Dataset records
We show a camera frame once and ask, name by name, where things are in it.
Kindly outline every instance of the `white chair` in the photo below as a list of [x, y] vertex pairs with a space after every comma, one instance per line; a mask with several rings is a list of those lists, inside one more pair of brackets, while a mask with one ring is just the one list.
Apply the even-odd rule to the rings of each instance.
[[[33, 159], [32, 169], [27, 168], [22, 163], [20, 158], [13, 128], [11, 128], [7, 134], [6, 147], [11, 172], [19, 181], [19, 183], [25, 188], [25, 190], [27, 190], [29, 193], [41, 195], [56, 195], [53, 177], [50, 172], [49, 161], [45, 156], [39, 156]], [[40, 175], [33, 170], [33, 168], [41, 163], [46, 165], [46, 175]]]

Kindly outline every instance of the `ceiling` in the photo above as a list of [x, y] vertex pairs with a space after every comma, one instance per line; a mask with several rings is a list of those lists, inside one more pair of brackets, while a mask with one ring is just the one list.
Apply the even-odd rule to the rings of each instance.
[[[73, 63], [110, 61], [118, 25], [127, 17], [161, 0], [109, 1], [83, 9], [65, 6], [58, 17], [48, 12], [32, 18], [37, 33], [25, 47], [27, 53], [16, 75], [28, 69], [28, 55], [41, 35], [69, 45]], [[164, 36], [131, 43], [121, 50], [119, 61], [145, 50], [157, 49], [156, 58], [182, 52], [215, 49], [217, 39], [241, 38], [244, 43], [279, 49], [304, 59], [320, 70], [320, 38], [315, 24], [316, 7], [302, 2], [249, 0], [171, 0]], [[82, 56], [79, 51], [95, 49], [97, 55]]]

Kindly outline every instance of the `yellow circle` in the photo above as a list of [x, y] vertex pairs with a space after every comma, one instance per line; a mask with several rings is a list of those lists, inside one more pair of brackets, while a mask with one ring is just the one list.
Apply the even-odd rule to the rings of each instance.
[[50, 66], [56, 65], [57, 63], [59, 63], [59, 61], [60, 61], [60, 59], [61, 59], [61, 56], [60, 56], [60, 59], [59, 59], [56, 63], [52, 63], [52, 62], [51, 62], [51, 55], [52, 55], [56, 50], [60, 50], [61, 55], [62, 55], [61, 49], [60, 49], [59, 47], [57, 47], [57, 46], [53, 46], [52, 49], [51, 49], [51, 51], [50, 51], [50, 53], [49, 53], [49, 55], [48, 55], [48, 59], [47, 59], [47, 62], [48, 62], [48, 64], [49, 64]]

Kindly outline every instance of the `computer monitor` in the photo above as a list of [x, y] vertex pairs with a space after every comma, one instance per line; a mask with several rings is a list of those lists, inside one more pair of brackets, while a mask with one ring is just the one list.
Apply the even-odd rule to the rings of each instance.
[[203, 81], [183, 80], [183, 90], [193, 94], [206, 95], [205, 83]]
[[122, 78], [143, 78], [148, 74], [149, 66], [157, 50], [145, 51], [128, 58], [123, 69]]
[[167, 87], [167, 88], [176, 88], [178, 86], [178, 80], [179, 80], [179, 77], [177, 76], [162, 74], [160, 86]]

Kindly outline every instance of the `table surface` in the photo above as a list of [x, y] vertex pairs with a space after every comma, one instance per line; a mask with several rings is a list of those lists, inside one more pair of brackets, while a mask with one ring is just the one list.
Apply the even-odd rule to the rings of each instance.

§ **Instructions for the task**: The lines you need are those containing "mask"; find them in the records and copy them.

§ **Written solution**:
Kindly outline every instance of the `white chair` in the photo below as a list of [x, y] vertex pairs with a space after every comma, one instance per line; a mask with several rings is a list of those lists, inside one more pair of brackets, while a mask with one ring is just the one list.
Kindly outline every instance of the `ceiling` in the photo above as a list of [x, y] vertex pairs with a space after every comma, one instance per line; a mask with several rings is a list of those lists, inside one more pair of brackets, while a mask with one ring is just the one list.
Kindly outline every instance of the `yellow circle` in the photo above as a list of [x, y] vertex pairs with a space after every comma, one instance per line; a mask with several rings is a list of those lists, inside one more pair of brackets, while a mask with one ring is just the one list.
Kindly outline every instance of the `computer monitor` in the photo above as a list of [x, y] vertex pairs with a space after every comma, one instance per line; a mask with several rings is a list of those lists, inside one more pair of brackets, while a mask with one ring is just the one list.
Kindly outline every instance of the `table surface` in the photo above as a list of [x, y] vertex pairs with a space after every comma, one instance per line; a mask with several rings is a list of those lists, inside one more pair of brackets, while a mask with one ring is just the one list.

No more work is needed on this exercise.